# Multi-scale systems toxicology defines a KLF5-centered adverse outcome pathway linking DEHP exposure to pancreatic cancer progression and signaling programs relevant to therapy tolerance

**Authors:** Jihao Chen, Huaxin Pang, Jundan Wang, Junhua Guo, Ting Huang, Heran Zhou

PMC · DOI: 10.3389/fcell.2026.1769023 · Frontiers in Cell and Developmental Biology · 2026-02-05

## TL;DR

This study explores how DEHP exposure may lead to pancreatic cancer by identifying a KLF5-centered pathway that influences tumor progression and therapy resistance.

## Contribution

The paper introduces a multi-scale systems toxicology approach to define a novel adverse outcome pathway linking DEHP exposure to pancreatic cancer.

## Key findings

- A six-gene PDAC signature was identified with high accuracy (AUC = 0.946) using machine learning.
- KLF5 expression was modestly associated with pancreatic cancer risk (OR = 1.188, p = 0.046) via Mendelian randomization.
- DEHP exposure upregulated KLF5 and MMP7, promoting cancer cell migration and invasion.

## Abstract

Di(2-ethylhexyl) phthalate (DEHP) is a ubiquitous plasticizer implicated in pancreatic carcinogenesis, yet the molecular initiating events and adverse outcome pathways (AOPs) linking exposure to disease mechanisms remain poorly resolved.

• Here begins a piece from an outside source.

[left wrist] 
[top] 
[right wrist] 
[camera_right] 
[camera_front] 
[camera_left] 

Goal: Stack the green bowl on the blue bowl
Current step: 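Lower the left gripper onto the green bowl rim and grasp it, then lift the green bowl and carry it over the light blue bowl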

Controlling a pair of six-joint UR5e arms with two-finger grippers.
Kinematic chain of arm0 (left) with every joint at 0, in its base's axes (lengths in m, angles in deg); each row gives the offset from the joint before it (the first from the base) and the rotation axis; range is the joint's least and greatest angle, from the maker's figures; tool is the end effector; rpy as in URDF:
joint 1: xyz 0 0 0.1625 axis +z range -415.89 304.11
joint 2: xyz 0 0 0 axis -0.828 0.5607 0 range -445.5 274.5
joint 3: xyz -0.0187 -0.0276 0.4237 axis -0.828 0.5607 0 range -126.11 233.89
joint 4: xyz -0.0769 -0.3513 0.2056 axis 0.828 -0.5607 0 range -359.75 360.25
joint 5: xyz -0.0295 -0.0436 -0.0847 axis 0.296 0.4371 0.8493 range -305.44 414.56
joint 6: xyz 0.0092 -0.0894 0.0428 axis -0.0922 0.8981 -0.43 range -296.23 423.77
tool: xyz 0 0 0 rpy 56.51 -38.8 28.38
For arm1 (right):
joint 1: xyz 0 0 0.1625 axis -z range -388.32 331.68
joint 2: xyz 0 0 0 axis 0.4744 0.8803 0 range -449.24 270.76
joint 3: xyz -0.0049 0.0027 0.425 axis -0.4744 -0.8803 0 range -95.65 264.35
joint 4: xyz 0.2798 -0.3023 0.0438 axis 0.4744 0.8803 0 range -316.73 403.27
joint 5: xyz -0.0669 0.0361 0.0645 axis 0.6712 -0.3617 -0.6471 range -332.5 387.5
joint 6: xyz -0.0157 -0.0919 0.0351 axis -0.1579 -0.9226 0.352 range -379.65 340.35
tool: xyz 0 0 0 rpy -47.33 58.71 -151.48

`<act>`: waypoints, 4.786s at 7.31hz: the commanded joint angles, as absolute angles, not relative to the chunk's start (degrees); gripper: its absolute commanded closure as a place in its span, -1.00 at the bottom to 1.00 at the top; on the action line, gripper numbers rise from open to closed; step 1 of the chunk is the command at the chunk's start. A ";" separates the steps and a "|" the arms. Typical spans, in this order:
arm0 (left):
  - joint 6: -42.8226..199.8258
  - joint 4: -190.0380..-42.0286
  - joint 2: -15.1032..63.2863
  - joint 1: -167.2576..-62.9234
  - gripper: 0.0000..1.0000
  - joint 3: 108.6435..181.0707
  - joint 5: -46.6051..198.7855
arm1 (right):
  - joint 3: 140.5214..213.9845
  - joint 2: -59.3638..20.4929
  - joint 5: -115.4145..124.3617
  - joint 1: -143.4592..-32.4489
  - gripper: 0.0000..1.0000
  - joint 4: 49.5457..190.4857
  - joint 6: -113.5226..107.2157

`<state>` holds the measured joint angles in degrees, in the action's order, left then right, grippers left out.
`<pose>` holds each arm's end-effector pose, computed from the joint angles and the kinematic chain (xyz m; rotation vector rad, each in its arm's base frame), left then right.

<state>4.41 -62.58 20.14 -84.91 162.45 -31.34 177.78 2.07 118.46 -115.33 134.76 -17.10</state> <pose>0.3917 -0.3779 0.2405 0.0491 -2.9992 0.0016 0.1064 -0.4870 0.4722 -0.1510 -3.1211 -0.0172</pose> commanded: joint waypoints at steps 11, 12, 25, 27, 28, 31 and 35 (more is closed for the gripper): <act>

In this study, we integrated a multi-scale systems toxicology framework—combining heterogeneous ensemble machine learning, Mendelian randomization (MR), molecular docking and molecular dynamics (MD), single-cell transcriptomics, and in vitro assays—to delineate a candidate mechanistic trajectory. A Tabular Prior-Data Fitted Network (TabPFN)-enhanced ensemble identified a six-gene pancreatic ductal adenocarcinoma (PDAC) signature (AUC = 0.946). Within this signature, MR provided suggestive evidence for a modest association between genetically predicted Krüppel-like factor 5 (KLF5) expression and pancreatic cancer risk (OR = 1.188, p = 0.046). Functional enrichment of DEHP–PDAC intersection targets highlighted pro-survival signaling modules, including PI3K–AKT- and MAPK-related pathways. Structure-based analyses supported the biophysical plausibility of a non-covalent DEHP–KLF5 interaction (−6.4 kcal/mol), and 100-ns MD simulations indicated a persistent binding mode with conformational accommodation. Single-cell analysis localized KLF5 predominantly to malignant ductal cells and, together with CellChat inference, was consistent with malignant cell-derived TGF-β- and MIF-related signaling. Network-based virtual knockout further suggested that KLF5 may contribute to sustaining a TGF-β/MMP7-linked matrix remodeling program. Consistently, DEHP exposure upregulated KLF5 and MMP7 and enhanced migration and invasion of PANC-1 cells. Collectively, these findings support a working AOP model linking DEHP-responsive KLF5-centered activity to extracellular matrix (ECM) remodeling and immunomodulatory communication, providing a mechanistic rationale that aligns with signaling programs characteristic of therapy-tolerant tumor niches, particularly PI3K–AKT-coupled survival signaling and TGF-β-linked stromal remodeling. Although these implications are hypothesis-generating, they highlight a potential avenue for future drug-response investigations.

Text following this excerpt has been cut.